Her stomach loudly reminded her that she hadn't had anything to eat since breakfast, and Bashir looked up with a sideways smile. Everything smelled delicious, though Kira couldn't help thinking that the white stuff looked like limp, dead gagh. She took a tentative bite.
Intense flavors — tart, peppery, biting, sweet — exploded on her tongue. Kira dug in with orgiastic abandon, copying the way Bashir twirled the strands with his fork and slurped the loose ends. Now and then they broke off a piece of bread to messily squeeze some of the roasted garlic over its steaming velvety inside, or guzzled more of the almost meaty red wine. Only when they had depleted everything in sight did they come up for air, regarding with some astonishment the remains of their debauch.
Bashir nursed a raktajino as Kira finished the last of the second bottle. "You know, no one would ever believe this," he said.
" 'S that?" Terran wine might not be as strong as Bajoran, but it had a sneakily mellowing effect and she was feeling supremely relaxed.
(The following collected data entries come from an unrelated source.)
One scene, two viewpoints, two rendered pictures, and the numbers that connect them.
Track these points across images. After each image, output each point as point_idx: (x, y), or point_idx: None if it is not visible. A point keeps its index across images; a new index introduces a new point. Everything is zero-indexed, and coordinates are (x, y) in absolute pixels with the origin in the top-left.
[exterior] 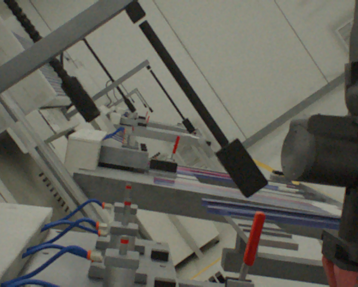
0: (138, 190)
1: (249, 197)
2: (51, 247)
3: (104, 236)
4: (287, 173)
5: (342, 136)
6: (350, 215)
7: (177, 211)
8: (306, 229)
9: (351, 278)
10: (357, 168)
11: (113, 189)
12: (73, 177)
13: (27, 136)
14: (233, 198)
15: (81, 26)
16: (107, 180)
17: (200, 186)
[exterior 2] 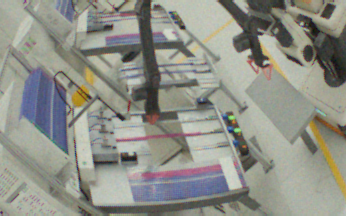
0: (100, 49)
1: (138, 39)
2: (92, 129)
3: (98, 116)
4: (132, 99)
5: (142, 91)
6: (147, 103)
7: (113, 52)
8: (159, 47)
9: (148, 116)
10: (146, 97)
11: (92, 51)
12: (80, 51)
13: (67, 46)
14: (132, 43)
15: (91, 103)
16: (90, 49)
17: (121, 37)
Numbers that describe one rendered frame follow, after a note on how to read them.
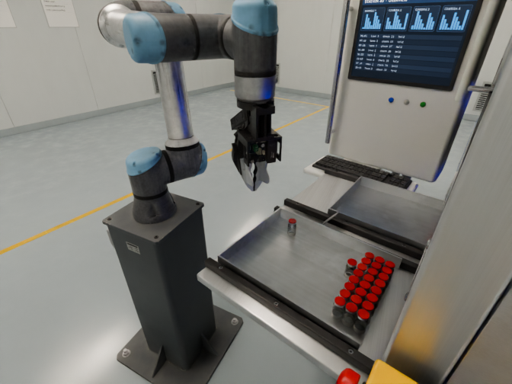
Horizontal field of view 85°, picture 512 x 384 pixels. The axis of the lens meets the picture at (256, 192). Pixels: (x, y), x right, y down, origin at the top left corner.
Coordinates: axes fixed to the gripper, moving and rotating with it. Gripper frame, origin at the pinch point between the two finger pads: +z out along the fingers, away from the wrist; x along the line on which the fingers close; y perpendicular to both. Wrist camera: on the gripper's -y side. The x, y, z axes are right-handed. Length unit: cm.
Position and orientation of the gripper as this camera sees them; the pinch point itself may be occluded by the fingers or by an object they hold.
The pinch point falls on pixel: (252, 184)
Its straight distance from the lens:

This "Bordeaux" stuff was all right.
"I mean, your being in the same room with me of your own free will and not kicking my teeth in. If I'd known that all it took to get you to act civilly toward me was to cosh you over the head, I'd've done it years ago."
Kira stuck out her tongue at him. "I'm still recuperating and therefore not fully responsible for my actions." She smiled to take any sting out of her words. "Anyway, Dax knows."
"You told her?"
"Of course n— I mean, she guessed. I mean, how does Dax know anything?"
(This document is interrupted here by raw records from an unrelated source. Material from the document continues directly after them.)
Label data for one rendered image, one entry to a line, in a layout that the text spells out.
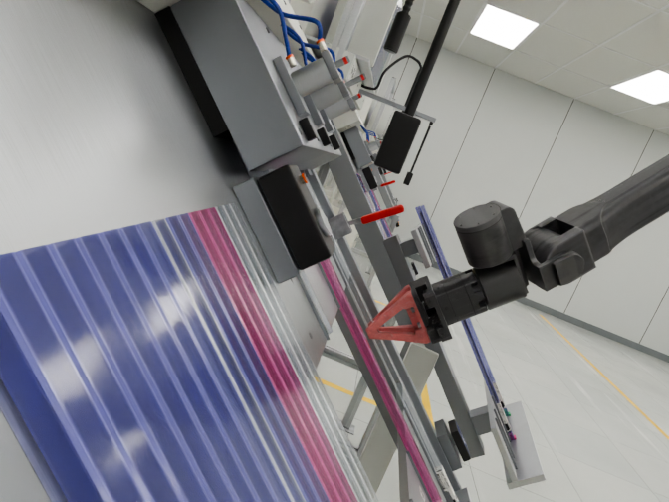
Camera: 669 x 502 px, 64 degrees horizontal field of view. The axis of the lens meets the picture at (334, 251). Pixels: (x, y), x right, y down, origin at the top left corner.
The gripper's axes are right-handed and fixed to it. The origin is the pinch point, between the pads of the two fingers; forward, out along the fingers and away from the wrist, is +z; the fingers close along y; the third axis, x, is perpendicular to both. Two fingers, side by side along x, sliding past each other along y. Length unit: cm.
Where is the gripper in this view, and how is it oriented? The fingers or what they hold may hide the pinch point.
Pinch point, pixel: (373, 330)
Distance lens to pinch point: 71.5
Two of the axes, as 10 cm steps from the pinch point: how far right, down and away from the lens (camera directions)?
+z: -9.2, 3.7, 1.5
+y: -1.0, 1.4, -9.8
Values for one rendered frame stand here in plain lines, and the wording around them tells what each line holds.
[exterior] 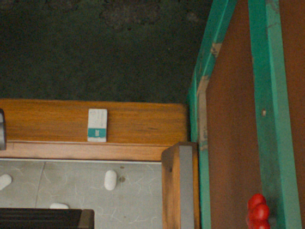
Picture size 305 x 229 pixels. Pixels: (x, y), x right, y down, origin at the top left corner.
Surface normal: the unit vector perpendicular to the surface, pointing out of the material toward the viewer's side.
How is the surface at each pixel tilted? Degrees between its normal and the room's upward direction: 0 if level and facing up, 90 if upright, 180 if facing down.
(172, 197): 67
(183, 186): 0
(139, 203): 0
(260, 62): 90
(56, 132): 0
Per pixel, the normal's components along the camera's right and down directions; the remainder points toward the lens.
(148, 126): 0.04, -0.37
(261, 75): -1.00, -0.03
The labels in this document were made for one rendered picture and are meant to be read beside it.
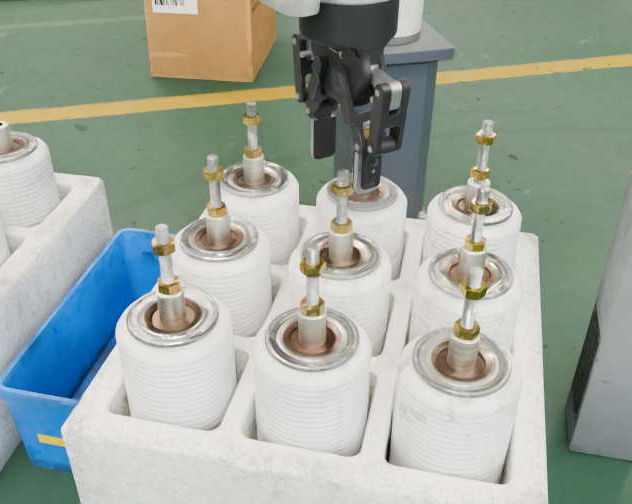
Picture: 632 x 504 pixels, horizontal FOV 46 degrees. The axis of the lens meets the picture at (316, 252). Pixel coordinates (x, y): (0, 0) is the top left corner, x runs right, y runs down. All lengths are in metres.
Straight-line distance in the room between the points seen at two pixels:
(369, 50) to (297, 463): 0.32
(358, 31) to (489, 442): 0.32
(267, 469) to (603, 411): 0.39
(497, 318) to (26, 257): 0.50
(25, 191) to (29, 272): 0.11
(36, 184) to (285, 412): 0.45
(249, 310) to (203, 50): 1.07
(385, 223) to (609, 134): 0.90
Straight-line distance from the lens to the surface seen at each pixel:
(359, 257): 0.69
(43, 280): 0.88
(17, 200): 0.92
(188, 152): 1.42
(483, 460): 0.61
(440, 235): 0.76
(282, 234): 0.80
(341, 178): 0.64
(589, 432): 0.87
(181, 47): 1.73
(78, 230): 0.94
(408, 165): 1.12
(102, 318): 0.97
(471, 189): 0.76
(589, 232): 1.26
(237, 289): 0.69
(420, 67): 1.06
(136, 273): 1.02
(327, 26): 0.55
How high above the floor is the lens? 0.65
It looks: 35 degrees down
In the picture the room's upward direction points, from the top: 1 degrees clockwise
"Dax, like God or the Prophets, moves in mysterious ways. Damned near as cryptic, anyway."
"Got that right. So where does that leave us?"
"Mmm... I've always preferred to play nice with the other children. Truce?"
"Truce." She tinked her glass playfully at his coffee mug. "I may even cook dinner for you sometime."
"Is that a promise?"
"And a threat; you haven't tried my cooking before. How are you at pounding kava root?"
They laughed and talked well into the night, with an ease born of new‑found familiarity and the relief that neither of them felt the need to resurrect the habitual antipathy that had distanced them for so long.